EXERCISE
Would you transcribe the whole listing exactly, minus its pictures?

INPUT DATA
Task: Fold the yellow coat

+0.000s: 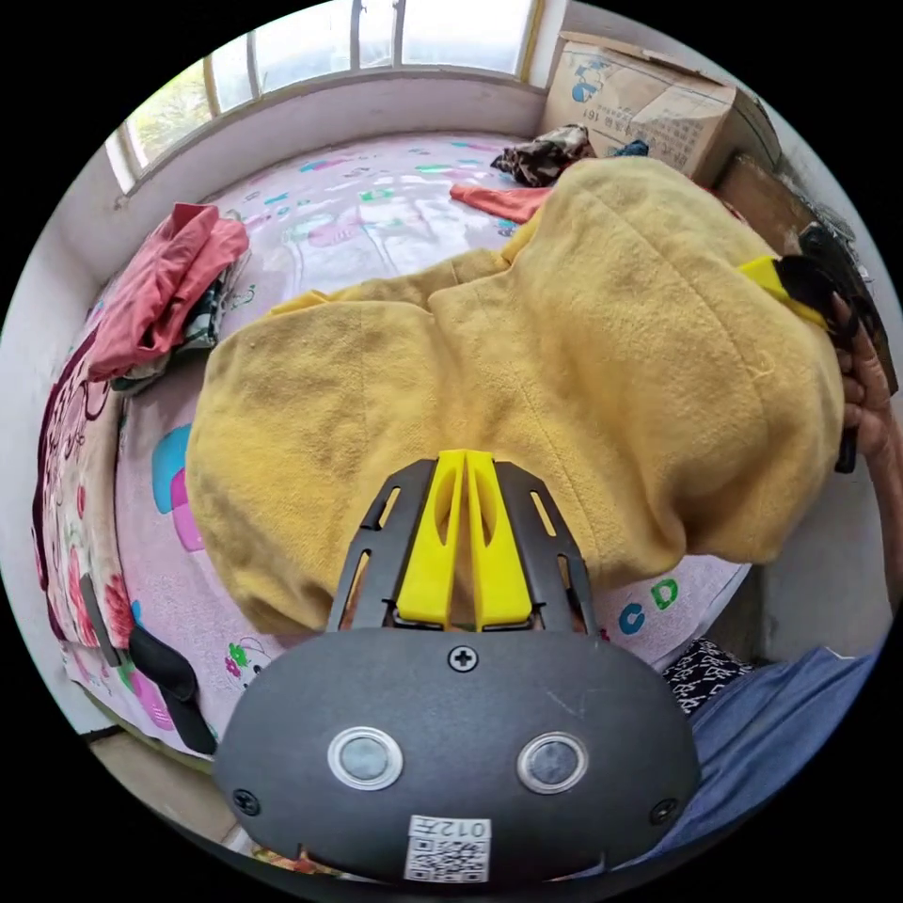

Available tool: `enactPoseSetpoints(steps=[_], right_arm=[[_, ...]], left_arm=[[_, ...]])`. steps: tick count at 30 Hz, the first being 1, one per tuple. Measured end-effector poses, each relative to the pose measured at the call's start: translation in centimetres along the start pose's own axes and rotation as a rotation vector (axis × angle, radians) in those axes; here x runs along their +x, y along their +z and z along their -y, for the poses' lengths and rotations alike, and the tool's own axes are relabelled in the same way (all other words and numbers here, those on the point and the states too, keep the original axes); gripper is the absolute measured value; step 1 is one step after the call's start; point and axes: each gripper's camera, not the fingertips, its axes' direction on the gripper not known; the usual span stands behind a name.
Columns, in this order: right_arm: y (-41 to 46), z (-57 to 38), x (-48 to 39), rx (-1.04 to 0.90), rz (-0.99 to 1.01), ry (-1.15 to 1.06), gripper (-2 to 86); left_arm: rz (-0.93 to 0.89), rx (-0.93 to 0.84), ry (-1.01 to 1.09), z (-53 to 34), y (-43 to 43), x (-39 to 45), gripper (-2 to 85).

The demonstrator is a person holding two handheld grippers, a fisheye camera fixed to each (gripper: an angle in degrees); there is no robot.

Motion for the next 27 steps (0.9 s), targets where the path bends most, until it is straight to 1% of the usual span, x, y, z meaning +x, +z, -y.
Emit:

EXERCISE ANSWER
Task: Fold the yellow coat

+0.000s: 

Available tool: `enactPoseSetpoints(steps=[_], right_arm=[[_, ...]], left_arm=[[_, ...]])`. steps: tick count at 30 Hz, the first being 1, one per tuple. Measured end-effector poses, each relative to the pose measured at the call's start: translation in centimetres along the start pose's own axes and rotation as a rotation vector (axis × angle, radians) in those axes; here x runs along their +x, y along their +z and z along their -y, for the poses' lengths and rotations alike, and the tool's own axes are relabelled in the same way (all other words and numbers here, those on the point and the states too, keep the original axes); gripper is the absolute measured value; step 1 is one step after the call's start; point and axes: each gripper's camera, not the fingertips, its axes' direction on the gripper not known; the usual span stands behind a name.
Columns, in this order: right_arm: y (-41 to 46), z (-57 to 38), x (-48 to 39), rx (-1.04 to 0.90), rz (-0.99 to 1.01), ry (-1.15 to 1.06), gripper (-2 to 86); left_arm: rz (-0.93 to 0.89), rx (-0.93 to 0.84), ry (-1.01 to 1.09), z (-53 to 34), y (-43 to 43), x (-39 to 45), gripper (-2 to 85).

The demonstrator is a person holding two handheld grippers, a fisheye camera fixed to each (gripper: an angle in degrees); there is no robot.

Motion for the next 27 steps (0.9 s), targets where the path bends most, until it is straight to 1% of the usual span, x, y, z meaning +x, +z, -y.
Emit:

The required output has now been supplied.